Posted by on Lug 30, 2020

DAMNATIO (O DEPOPULATIO) MEMORIAE? di Erminio De Biase (II)

A questo articolo, pubblicato nel 2006 su l’Alfiere, nel corso degli anni, sono seguite numerose segnalazioni, solleciti, telefonate, ecc. ad ogni organo di Napoli e provincia, competente per i beni artistici. Silenzio assoluto.

Negli ultimi due anni, ho spedito numerose mail alla direzione del Museo Archeologico Nazionale, oltre a recarmici numerose volte di persona, sempre per sollecitare un interessamento da parte di chi di competenza. Sempre senza successo. Poi, finalmente, all’improvviso, la mattina del 19 febbraio scorso, mi è pervenuta questa risposta:

Gentilissimo dr.
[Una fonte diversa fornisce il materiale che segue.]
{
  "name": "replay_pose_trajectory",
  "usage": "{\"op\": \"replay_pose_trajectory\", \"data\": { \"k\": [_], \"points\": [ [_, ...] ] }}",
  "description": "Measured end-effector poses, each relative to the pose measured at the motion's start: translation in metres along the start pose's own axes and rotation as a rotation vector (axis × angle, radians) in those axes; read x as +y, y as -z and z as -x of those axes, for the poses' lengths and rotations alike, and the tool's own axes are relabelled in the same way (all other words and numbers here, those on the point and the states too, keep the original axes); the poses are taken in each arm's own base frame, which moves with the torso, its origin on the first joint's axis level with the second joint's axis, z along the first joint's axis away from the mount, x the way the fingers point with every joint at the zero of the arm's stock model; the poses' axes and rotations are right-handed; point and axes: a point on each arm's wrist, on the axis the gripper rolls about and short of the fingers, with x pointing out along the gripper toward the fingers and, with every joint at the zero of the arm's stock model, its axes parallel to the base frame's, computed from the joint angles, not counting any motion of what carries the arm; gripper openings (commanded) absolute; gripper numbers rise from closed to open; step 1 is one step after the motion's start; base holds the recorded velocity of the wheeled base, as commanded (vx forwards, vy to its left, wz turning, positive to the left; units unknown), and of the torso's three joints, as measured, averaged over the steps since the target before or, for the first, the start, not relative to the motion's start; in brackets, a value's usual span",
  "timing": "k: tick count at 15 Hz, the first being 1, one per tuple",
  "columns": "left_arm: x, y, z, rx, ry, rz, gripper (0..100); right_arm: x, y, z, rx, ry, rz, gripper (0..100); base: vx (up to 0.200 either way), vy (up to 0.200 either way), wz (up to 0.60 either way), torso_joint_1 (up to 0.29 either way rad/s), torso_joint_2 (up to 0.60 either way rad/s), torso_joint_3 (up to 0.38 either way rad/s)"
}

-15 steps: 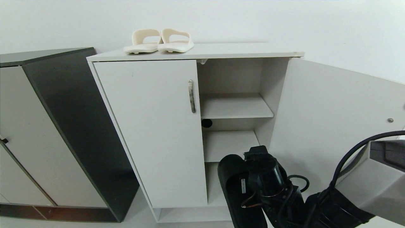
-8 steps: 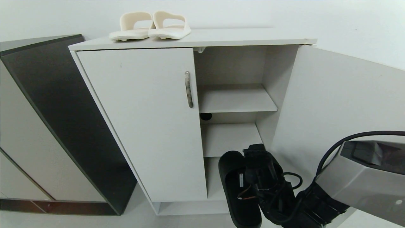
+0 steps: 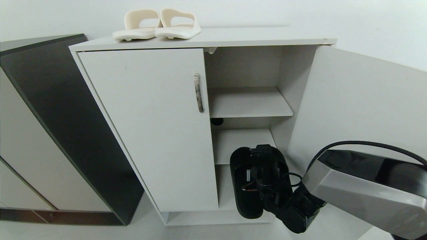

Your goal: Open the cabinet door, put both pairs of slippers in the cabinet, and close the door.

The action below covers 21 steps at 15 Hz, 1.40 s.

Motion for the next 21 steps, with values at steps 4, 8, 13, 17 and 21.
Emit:
{"op": "replay_pose_trajectory", "data": {
  "k": [4, 8, 13, 17, 21],
  "points": [
    [0.000, 0.000, 0.000, 0.000, 0.000, -0.001, 0, 0.012, 0.012, -0.022, -0.034, 0.007, 0.008, 0, 0.000, 0.000, 0.00, 0.000, 0.00, 0.000],
    [0.000, 0.000, 0.000, 0.000, 0.000, -0.001, 0, 0.016, 0.022, -0.024, -0.024, 0.003, 0.018, 0, 0.000, 0.000, 0.00, 0.000, 0.00, 0.000],
    [0.000, 0.000, 0.000, 0.000, 0.001, -0.004, 0, 0.019, 0.026, -0.025, -0.022, 0.002, 0.021, 0, 0.160, 0.000, 0.00, -0.002, 0.00, 0.004],
    [0.000, 0.000, 0.000, 0.000, 0.002, -0.004, 0, 0.020, 0.024, -0.026, -0.030, 0.009, 0.015, 0, 0.100, 0.000, 0.00, 0.001, 0.00, -0.002],
    [0.000, 0.000, 0.000, 0.000, 0.001, -0.003, 0, 0.026, 0.025, -0.027, -0.039, 0.001, 0.021, 0, 0.000, 0.000, 0.00, 0.000, 0.00, 0.000]
  ]
}}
De Biase,

sono Andrea Milanese, conservatore-storico dell’arte del Museo Archeologico Nazionale.

Mi scuso del ritardo col quale la contatto, dovuto in parte a una serie di disguidi burocratici.

Provo a rispondere ai quesiti che ci sottopone, e lo faccio dopo aver letto il suo articolo su “L’Alfiere” del settembre 2006, nonché il fascicolo dell’Archivio Storico da lei citato in quella sede (III D8, 52).

Lei in sintesi si chiede, e ci chiede: possibile che non si trovino due statue certamente trasferite al Museo Nazionale nell’ottobre 1860, per quanto ben relegate in un deposito del palazzo («il Magazzino 4 al lato orientale del Museo» dice Raffaele Gargiulo)? Possibile, quando si tratta di due statue di marmo, per altro di due sovrani napoletani?

E poi ancora si e ci chiede: siamo sicuri che non siano state murate, e quindi restino ormai pienamente invisibili ai nostri occhi?

Ora – coi documenti che conosco (ho anche provato a cercarne altri ma senza successo), e con la competenza che ho sulla storia del Museo (dove peraltro lavoro ormai da tanti anni) –, almeno alla prima domanda, io le rispondo che è senz’altro possibile. 

E’ passato dal 1860 più di un secolo e mezzo, e in tanti decenni si sono succedute, oltre a due guerre, tantissime trasformazioni all’edificio del Museo, tanti lavori edilizi, tanti cambiamenti di allestimenti, tanti imponenti trasferimenti (dell’Accademia di Belle Arti, della Biblioteca Nazionale, della Pinacoteca oggi a Capodimonte) che a me pare difficile ipotizzare che due (non piccole) statue in marmo, con quel soggetto, stiano ancora da noi a nostra insaputa. Non so dirle cosa esattamente, ma possono essere successe tante cose, la più facile delle quali è il trasferimento, in un momento imprecisato (ma direi il Novecento), a sedi con competenza sull’arte moderna. 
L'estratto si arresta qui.